Brief: The needed output is the run of lines below from the one containing "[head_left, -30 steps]" through the one containing "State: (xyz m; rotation", copied exactly and free of pictures.

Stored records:
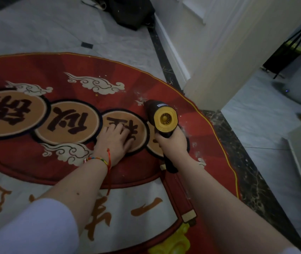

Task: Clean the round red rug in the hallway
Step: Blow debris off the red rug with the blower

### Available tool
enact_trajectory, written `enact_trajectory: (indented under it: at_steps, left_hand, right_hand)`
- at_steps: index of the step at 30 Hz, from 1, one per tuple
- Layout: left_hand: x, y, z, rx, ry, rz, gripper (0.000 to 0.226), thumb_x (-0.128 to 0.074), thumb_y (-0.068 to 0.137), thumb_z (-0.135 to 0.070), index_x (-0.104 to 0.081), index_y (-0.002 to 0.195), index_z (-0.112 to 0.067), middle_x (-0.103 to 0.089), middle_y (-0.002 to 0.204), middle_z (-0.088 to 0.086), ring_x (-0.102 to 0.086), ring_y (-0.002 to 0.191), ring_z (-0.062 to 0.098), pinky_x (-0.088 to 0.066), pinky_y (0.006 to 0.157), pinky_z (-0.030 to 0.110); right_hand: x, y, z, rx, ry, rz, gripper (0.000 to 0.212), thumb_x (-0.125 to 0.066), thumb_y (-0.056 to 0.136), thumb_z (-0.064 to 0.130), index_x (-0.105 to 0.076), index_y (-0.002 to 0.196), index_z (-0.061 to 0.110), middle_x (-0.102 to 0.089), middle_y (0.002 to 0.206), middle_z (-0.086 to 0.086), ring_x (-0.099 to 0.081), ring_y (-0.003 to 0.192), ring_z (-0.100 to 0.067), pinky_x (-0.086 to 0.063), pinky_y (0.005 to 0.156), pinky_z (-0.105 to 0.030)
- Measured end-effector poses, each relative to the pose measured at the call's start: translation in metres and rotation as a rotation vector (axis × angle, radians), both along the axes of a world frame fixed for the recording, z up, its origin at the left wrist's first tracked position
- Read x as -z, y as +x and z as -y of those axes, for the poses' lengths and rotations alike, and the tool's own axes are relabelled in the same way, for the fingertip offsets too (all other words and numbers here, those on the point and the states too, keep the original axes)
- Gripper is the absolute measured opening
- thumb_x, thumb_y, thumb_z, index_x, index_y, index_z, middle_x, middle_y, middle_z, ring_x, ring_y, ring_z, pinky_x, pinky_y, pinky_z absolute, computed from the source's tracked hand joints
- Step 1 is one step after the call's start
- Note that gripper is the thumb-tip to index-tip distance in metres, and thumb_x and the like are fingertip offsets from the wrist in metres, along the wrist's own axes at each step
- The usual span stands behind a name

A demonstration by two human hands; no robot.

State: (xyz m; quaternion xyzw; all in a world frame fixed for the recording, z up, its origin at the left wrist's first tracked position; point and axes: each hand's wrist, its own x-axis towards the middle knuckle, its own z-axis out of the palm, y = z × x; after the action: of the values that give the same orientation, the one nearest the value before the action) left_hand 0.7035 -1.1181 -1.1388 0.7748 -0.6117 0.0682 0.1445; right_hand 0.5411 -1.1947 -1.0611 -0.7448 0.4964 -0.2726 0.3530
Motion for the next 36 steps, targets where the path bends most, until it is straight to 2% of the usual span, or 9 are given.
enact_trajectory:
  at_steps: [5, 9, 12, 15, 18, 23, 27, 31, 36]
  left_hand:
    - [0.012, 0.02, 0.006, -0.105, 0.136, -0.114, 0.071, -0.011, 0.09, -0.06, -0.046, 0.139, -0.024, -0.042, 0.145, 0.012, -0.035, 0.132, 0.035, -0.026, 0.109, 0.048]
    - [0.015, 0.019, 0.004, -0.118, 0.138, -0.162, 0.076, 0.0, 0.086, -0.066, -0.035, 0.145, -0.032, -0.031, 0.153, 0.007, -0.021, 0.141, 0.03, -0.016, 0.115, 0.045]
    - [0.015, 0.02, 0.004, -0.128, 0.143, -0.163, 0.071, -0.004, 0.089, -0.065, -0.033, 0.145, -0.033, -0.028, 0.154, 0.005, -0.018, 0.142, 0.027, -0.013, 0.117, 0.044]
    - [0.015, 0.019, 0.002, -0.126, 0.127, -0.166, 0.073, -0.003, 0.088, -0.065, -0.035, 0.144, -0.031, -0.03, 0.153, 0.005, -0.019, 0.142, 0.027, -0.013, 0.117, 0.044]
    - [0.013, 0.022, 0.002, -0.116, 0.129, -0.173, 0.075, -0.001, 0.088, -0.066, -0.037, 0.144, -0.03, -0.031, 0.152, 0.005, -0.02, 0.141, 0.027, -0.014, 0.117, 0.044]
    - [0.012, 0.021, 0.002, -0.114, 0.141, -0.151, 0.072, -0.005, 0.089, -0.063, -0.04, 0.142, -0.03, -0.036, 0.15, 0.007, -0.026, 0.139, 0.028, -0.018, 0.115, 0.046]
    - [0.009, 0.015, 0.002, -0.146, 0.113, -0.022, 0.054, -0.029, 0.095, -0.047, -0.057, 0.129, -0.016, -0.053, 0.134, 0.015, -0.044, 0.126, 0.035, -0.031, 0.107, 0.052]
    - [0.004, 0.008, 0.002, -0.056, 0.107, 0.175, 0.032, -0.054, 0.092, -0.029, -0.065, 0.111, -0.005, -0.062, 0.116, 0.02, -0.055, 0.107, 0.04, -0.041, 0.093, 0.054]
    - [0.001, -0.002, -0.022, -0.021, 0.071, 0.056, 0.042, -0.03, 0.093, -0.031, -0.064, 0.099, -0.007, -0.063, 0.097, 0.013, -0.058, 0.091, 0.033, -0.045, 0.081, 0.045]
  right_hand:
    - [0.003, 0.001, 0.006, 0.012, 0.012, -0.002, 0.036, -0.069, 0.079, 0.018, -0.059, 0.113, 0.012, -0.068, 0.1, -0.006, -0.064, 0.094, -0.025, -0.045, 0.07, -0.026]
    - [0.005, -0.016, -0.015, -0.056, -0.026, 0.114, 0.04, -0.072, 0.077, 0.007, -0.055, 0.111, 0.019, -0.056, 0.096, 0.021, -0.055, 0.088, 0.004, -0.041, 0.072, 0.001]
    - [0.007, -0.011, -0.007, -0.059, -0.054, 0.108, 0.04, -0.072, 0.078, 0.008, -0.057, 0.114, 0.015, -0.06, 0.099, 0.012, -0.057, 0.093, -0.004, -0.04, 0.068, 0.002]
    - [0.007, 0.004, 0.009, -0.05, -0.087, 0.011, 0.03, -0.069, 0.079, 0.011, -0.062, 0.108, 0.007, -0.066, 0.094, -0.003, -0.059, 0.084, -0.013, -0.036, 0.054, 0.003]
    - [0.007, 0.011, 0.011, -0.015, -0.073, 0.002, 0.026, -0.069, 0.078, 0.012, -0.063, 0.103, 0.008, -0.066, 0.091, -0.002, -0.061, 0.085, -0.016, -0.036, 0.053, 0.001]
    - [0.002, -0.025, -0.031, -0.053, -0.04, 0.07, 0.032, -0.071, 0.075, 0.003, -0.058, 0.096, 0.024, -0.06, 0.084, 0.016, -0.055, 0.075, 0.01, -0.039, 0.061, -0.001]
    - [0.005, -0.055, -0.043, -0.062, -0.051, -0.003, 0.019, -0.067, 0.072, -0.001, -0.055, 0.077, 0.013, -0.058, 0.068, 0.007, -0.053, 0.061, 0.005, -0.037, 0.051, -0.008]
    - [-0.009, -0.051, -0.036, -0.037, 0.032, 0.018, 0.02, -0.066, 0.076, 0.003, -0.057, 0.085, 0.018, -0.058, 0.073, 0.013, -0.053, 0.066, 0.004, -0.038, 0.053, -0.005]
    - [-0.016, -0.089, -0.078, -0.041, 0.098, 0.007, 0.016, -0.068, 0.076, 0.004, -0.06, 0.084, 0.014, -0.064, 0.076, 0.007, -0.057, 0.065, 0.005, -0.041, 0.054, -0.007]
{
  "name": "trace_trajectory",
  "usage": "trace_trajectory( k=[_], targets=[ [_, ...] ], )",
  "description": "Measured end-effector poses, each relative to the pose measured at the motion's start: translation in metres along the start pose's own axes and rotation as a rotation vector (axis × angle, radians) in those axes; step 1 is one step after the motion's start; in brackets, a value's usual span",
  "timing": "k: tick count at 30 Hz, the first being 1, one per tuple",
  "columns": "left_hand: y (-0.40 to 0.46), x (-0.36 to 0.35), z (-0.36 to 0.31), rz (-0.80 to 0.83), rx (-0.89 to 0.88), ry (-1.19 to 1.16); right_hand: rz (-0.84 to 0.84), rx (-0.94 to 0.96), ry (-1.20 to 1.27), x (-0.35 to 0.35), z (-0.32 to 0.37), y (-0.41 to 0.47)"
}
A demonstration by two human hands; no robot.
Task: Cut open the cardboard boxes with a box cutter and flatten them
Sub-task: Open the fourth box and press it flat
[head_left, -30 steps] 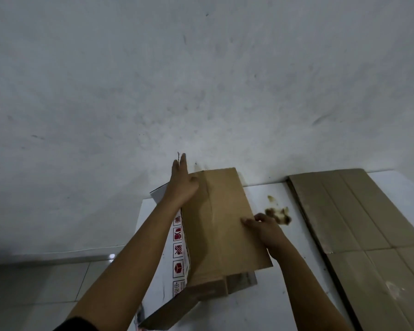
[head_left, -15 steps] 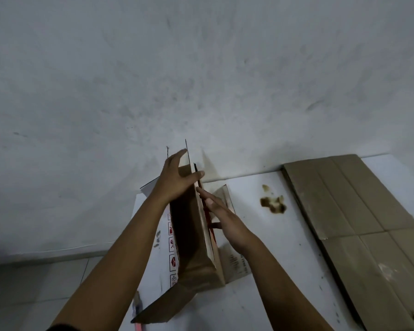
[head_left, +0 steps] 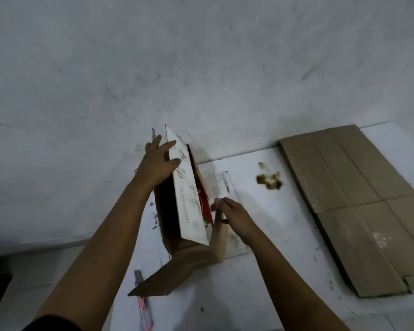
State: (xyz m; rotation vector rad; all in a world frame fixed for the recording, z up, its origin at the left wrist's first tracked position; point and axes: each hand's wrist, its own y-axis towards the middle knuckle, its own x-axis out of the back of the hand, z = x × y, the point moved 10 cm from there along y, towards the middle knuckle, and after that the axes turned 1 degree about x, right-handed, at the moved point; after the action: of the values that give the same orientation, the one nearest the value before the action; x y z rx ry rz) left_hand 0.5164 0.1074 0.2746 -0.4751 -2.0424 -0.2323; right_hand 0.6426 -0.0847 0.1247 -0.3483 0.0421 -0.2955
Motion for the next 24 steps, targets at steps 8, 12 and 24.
trace_trajectory(
  k=[8,12,24],
  targets=[
    [0.002,-0.001,-0.011,-0.036,-0.02,0.17,0.08,-0.103,-0.19,0.064,-0.029,-0.056],
    [0.004,-0.004,-0.024,-0.019,-0.066,0.249,0.435,-0.289,-0.32,0.044,-0.052,-0.083],
    [-0.003,-0.005,-0.022,0.027,-0.078,0.114,-0.023,0.233,-0.468,0.009,0.075,0.074]
  ],
)
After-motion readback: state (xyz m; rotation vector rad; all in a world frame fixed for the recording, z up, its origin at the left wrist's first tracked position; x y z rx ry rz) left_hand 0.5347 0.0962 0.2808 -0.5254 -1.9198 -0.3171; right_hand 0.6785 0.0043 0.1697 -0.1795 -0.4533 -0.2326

Response box:
[head_left, -30 steps] 
[head_left, -15 steps] 
[head_left, +0 steps] 
State: (xyz m; rotation vector rad; all in a world frame fixed for the recording, z up, its origin at the left wrist's first tracked position; point and axes: each hand's wrist, its own y-axis towards the middle knuckle, its own x-axis out of the back of the hand, z = x × y, the point moved 10 cm from there along y, towards the middle knuckle, and after that the axes turned 1 degree about x, right-handed, at the moved point; after the action: of the values that give the same orientation, the one nearest the value before the action; x y z rx ry rz) left_hand 0.5164 0.1074 0.2746 -0.4751 -2.0424 -0.2323; right_hand 0.6426 -0.0847 0.1247 -0.3483 0.0421 -0.2955

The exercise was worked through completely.